- _What you will do_: How many lines in these records hold the string "trying"? State only that number.

- _Supplied material_:

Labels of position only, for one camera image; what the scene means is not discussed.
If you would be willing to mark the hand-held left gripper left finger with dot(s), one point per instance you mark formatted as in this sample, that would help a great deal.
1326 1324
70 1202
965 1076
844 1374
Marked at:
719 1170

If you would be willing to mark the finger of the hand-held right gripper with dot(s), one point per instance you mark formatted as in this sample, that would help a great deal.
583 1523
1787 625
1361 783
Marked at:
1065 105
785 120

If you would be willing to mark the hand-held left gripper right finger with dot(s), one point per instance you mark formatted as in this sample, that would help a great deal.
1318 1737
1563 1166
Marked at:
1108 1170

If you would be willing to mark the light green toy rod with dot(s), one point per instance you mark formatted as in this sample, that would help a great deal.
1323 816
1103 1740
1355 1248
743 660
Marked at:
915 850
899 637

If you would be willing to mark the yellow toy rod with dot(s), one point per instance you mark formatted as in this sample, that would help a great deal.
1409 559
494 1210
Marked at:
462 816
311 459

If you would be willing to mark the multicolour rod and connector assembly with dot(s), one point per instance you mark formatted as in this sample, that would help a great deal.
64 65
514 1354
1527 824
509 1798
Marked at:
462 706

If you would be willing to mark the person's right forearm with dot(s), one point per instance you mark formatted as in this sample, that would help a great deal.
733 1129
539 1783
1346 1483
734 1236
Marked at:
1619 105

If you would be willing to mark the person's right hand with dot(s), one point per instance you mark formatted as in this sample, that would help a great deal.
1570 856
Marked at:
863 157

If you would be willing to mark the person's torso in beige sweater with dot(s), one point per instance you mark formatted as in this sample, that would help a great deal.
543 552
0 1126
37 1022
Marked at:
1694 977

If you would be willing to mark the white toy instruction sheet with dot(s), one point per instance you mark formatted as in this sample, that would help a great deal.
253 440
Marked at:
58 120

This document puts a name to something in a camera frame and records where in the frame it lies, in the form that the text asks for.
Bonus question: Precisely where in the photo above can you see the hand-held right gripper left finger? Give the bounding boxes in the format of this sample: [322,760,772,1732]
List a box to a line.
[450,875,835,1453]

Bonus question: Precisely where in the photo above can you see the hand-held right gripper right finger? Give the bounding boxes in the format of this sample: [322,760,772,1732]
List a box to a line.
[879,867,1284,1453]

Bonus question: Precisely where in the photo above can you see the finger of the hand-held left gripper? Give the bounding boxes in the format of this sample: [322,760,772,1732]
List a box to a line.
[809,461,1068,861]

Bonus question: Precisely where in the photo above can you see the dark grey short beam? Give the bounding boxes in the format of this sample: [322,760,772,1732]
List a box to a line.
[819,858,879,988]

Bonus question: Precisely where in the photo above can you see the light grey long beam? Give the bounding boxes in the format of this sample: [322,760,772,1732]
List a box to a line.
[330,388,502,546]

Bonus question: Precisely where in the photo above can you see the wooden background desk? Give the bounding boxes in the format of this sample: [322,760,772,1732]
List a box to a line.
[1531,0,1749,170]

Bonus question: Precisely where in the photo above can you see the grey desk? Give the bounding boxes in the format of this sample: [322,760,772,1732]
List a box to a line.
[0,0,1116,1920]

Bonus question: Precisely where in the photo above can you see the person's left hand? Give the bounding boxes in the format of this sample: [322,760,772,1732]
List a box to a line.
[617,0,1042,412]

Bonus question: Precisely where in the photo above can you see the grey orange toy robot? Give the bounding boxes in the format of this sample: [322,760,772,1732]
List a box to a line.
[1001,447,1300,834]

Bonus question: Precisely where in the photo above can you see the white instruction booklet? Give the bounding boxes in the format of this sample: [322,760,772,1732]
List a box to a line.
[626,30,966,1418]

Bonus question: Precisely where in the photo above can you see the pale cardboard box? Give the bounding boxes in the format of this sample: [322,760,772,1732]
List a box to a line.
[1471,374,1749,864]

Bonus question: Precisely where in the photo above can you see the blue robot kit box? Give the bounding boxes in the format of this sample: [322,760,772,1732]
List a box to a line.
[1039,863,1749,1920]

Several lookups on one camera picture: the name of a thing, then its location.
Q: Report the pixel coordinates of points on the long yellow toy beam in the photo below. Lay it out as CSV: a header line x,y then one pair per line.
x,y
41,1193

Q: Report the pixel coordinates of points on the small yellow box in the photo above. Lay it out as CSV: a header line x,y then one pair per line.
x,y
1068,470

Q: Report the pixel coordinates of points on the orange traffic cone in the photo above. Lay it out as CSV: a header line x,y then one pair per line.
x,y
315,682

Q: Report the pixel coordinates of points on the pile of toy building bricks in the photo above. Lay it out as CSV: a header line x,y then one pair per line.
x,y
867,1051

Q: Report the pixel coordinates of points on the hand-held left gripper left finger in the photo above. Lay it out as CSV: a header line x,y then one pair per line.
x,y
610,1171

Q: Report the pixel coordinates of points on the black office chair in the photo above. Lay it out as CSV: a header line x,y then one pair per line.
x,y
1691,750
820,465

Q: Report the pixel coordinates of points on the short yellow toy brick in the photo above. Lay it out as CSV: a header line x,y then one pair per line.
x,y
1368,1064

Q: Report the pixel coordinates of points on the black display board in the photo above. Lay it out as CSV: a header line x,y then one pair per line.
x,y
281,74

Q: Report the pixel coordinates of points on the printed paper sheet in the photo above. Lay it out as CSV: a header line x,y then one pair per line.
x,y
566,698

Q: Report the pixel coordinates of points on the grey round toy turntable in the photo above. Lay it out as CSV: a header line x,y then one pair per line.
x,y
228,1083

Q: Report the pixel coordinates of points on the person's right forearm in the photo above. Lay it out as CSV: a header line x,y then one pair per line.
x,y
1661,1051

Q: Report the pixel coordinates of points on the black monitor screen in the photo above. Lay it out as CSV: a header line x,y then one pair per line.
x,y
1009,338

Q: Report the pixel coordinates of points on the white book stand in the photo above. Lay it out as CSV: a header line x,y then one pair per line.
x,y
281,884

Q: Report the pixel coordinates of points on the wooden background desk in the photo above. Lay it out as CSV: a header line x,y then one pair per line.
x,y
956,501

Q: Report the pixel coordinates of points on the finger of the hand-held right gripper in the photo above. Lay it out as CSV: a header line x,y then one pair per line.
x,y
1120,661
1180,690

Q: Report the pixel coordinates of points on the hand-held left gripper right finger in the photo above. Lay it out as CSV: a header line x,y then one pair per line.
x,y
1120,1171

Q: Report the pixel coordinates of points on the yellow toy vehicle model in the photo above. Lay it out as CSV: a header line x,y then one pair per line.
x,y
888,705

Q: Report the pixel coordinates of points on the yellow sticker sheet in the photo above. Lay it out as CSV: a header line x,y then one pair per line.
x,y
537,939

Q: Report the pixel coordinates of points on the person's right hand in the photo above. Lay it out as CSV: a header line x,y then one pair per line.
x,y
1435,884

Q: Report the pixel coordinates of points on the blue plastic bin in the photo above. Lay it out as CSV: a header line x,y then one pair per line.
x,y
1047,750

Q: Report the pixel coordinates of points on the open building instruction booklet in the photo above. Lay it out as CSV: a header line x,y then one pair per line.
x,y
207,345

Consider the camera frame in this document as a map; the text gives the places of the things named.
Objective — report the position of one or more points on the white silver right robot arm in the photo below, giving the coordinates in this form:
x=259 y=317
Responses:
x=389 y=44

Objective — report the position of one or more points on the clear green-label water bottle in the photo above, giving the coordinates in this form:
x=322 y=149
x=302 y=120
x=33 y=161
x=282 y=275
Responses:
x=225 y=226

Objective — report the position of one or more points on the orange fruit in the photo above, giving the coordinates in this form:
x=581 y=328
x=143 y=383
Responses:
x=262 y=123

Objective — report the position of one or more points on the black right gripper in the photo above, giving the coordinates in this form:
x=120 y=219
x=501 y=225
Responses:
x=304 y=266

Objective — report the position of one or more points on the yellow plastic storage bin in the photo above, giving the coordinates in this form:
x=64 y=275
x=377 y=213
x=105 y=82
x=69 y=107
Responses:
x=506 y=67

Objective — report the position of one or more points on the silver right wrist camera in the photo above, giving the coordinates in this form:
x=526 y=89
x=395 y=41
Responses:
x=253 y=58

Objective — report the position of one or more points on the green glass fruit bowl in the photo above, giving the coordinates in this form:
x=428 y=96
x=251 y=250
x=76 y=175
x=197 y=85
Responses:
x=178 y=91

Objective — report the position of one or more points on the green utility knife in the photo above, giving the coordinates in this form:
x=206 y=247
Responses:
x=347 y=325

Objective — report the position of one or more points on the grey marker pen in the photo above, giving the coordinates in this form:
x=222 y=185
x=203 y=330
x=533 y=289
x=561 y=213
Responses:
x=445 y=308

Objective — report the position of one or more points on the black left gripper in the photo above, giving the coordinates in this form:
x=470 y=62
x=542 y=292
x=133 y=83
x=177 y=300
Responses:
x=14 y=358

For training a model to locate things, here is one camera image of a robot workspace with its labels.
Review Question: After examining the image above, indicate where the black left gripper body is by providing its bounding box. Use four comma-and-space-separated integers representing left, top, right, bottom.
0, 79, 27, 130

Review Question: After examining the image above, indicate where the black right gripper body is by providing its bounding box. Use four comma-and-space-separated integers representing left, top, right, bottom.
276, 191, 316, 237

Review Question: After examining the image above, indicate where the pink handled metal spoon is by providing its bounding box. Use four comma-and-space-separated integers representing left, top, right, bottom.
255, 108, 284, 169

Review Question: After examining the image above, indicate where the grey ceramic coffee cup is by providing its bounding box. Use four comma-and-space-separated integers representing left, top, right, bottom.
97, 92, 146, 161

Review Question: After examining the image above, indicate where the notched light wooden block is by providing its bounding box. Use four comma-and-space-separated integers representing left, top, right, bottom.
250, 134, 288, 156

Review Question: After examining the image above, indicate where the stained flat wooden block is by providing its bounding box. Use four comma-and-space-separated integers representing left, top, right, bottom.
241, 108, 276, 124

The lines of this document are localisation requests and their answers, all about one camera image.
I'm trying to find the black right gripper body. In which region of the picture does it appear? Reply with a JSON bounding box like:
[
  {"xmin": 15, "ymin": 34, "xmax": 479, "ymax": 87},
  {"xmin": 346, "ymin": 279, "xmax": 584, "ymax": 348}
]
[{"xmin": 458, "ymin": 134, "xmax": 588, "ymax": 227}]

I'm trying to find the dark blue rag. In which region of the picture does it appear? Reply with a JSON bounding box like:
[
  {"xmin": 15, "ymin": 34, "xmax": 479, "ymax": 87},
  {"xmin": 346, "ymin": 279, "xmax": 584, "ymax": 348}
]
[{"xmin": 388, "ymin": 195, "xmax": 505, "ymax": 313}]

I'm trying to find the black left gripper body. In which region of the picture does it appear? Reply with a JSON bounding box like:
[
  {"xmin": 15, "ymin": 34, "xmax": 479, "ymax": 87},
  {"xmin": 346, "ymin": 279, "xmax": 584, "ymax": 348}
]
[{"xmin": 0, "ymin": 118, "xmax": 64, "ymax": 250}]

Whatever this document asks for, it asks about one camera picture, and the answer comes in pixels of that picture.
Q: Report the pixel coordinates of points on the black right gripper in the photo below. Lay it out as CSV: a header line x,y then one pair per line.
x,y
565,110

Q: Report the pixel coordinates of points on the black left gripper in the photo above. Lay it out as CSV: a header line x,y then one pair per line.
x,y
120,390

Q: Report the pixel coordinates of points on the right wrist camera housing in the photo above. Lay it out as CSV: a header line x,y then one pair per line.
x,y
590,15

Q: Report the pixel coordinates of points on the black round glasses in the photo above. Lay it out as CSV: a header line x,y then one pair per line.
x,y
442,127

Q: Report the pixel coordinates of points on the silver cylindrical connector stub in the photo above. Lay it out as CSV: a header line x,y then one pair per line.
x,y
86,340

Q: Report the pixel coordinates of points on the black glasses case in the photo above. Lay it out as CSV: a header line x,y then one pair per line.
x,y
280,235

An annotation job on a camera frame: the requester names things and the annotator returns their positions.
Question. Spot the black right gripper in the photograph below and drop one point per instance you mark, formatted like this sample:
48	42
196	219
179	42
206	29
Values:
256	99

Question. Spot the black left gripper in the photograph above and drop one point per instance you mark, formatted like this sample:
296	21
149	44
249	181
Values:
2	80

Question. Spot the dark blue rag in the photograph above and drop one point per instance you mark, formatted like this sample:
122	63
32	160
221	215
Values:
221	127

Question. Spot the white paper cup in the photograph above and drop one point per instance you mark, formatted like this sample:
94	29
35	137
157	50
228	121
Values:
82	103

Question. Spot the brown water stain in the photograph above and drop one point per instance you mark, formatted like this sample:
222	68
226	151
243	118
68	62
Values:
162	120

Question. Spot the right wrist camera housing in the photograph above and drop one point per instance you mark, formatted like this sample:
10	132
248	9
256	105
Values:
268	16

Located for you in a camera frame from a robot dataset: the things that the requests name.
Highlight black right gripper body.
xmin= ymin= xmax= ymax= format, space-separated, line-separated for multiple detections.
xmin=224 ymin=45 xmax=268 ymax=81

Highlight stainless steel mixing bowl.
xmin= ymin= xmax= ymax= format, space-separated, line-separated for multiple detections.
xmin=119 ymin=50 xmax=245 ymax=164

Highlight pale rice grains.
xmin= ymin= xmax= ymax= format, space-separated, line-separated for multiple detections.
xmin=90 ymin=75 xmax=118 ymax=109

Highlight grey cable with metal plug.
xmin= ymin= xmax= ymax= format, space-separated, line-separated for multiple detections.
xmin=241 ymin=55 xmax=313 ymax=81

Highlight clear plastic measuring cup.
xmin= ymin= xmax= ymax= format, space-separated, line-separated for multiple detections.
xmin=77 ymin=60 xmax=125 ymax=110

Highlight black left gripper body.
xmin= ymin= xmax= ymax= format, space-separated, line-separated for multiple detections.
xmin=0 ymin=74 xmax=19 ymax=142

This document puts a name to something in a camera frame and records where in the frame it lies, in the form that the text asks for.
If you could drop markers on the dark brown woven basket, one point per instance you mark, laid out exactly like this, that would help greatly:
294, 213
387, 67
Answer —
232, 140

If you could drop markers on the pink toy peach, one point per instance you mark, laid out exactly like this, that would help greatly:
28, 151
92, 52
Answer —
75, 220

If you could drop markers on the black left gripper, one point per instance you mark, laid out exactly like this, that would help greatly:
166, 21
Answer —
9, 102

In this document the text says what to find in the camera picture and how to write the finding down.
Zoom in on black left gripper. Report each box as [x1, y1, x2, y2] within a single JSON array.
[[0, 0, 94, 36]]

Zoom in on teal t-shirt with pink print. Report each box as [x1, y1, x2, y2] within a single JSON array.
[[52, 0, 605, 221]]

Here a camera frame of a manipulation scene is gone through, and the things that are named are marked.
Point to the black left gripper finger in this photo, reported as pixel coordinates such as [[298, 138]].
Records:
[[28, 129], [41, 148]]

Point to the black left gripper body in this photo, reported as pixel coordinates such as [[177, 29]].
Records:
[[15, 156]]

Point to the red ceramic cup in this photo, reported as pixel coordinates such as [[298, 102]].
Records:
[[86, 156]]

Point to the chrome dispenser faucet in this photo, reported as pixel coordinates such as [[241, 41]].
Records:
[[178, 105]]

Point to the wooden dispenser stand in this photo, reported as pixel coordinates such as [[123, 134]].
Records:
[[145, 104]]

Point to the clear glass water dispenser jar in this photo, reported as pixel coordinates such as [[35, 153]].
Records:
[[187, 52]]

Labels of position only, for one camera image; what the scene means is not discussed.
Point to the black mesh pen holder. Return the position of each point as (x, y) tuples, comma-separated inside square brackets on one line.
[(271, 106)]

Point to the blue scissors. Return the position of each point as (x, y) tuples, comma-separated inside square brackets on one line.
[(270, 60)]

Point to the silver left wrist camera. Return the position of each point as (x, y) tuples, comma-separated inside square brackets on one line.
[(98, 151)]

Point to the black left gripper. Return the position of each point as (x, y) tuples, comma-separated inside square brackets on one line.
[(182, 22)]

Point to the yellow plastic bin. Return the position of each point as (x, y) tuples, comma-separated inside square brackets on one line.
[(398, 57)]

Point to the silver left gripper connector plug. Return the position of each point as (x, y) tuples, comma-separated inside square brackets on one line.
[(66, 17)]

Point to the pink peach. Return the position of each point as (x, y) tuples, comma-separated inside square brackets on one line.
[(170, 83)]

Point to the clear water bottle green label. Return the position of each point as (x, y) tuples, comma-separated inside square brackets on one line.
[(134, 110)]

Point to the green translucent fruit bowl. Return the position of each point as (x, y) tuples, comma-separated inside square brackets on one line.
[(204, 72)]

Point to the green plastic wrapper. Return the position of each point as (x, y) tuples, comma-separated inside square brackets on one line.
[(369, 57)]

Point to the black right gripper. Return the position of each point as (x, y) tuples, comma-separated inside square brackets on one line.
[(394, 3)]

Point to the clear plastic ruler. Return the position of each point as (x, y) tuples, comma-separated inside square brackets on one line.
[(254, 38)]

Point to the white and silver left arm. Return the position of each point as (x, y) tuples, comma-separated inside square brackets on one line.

- _Solution to this task_: 3